Wed May 17 11:53:17 EDT 2006

Am Mittwoch 17 Mai 2006 17:24 schrieb Khoa Nguyen:
> Any suggestions?

If you're not limited to PyParsing, pyrr.ltk/ptk might be appropriate for you 
here (if you're used to bison/flex). The following file implements a small 
sample lexer/parser which does exactly what you need. pyrr.ltk (the lexing 
toolkit) is stable, but pyrr.ptk isn't yet, but it's nevertheless available 
under:

http://hg.modelnine.org/hg/pyrr

as a mercurial repository. I'd advise you to take the version from the 
repository, if you're interested in it, as my packaged versions always had 
quirks, which the current head of the repository doesn't, AFAICT.

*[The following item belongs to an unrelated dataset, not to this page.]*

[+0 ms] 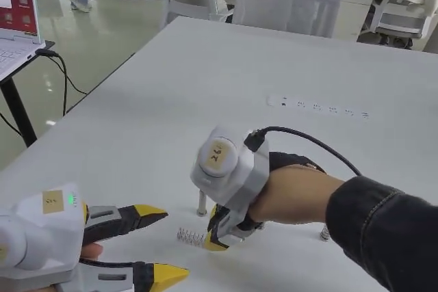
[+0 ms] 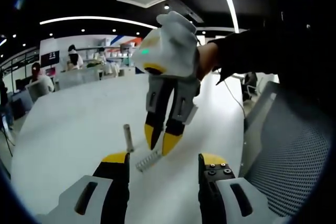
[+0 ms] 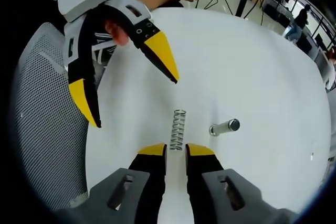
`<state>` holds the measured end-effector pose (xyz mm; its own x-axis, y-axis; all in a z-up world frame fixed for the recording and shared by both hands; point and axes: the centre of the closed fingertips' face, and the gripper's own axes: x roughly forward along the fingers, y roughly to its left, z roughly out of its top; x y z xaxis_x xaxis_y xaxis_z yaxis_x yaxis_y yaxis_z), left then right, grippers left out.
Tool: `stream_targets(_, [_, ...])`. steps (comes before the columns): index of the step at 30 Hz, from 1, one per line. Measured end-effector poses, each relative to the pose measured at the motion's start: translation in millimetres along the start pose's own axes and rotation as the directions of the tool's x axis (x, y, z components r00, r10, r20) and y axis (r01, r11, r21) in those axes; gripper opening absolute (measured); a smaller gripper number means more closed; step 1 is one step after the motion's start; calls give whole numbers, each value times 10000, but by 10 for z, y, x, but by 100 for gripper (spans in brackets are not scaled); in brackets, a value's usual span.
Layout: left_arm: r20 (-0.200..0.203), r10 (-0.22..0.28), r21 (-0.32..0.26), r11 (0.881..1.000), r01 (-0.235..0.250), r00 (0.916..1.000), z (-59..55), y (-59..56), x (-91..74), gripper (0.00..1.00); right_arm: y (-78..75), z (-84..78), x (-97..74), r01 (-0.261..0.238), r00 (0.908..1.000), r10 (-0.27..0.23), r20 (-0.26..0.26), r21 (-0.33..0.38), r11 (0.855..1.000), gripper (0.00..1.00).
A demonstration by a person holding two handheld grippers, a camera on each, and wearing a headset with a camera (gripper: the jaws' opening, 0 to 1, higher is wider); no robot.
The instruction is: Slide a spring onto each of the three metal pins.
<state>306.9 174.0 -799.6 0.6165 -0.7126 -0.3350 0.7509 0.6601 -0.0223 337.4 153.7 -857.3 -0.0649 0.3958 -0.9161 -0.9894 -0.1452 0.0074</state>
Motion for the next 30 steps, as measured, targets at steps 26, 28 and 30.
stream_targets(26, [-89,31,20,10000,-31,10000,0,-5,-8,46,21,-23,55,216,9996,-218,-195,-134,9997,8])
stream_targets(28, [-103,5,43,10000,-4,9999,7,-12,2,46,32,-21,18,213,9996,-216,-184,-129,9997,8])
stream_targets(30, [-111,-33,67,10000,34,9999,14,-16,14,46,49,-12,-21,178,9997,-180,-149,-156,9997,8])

Anyway, the following implements the parser/lexer for you:

>>>
from pyrr.ltk import LexerBase, IgnoreMatch
from pyrr.ptk import ParserBase

class SampleLexer(LexerBase):

    def f(self,match,data):
        r"""
        f1 [10]-> /f1/
        f2 [10]-> /f2/
        f3 [10]-> /f3/
        f4 [10]-> /f4/
        f5 [10]-> /f5/
        f6 [10]-> /f6/

        Create your specific matches for each of the fs here...
        """

        return data

    def fid(self,match,data):
        r"""
        fid -> ri/[a-z_][a-z0-9_]*/

        Match a record identifier.
        """

        return data

    def end_of_record(self,match,data):
        r"""
        EOR -> /END_OF_RECORD/

        Your end of record marker...
        """

    def operators(self,match,data):
        r"""
        nl -> e/\n/
        c  -> /,/
        eq -> /=/

        Newline is something that I have inserted here...
        """

    def ws(self,match,data):
        r"""
        ws -> r/\s+/

        Ignore all whitespace that occurs somewhere in the input.
        """

        raise IgnoreMatch

class SampleParser(ParserBase):
    __start__ = "ifile"

    def ifile(self,data):
        """
        ifile -> record+
        """

        return dict(data)

    def record(self,fid,eq,f1,c1,f2,c2,f3,c3,f4,c4,f5,c5,f6,eor,nl):
        """

record -> /fid/ /eq/ /f1/? /c/ /f2/? /c/ /f3/? /c/ /f4/? /c/ /f5/? /c/ /f6/? /EOR/ /nl/
        """

        return (fid,(f1,f2,f3,f4,f5,f6))

data = r"""recmark = f1,f2,,f4,f5,f6 END_OF_RECORD
recmark2 = f1,f2,f3,f4,,f6 END_OF_RECORD
"""

print SampleParser.parse(SampleLexer(data))
>>>

HTH!

--- Heiko.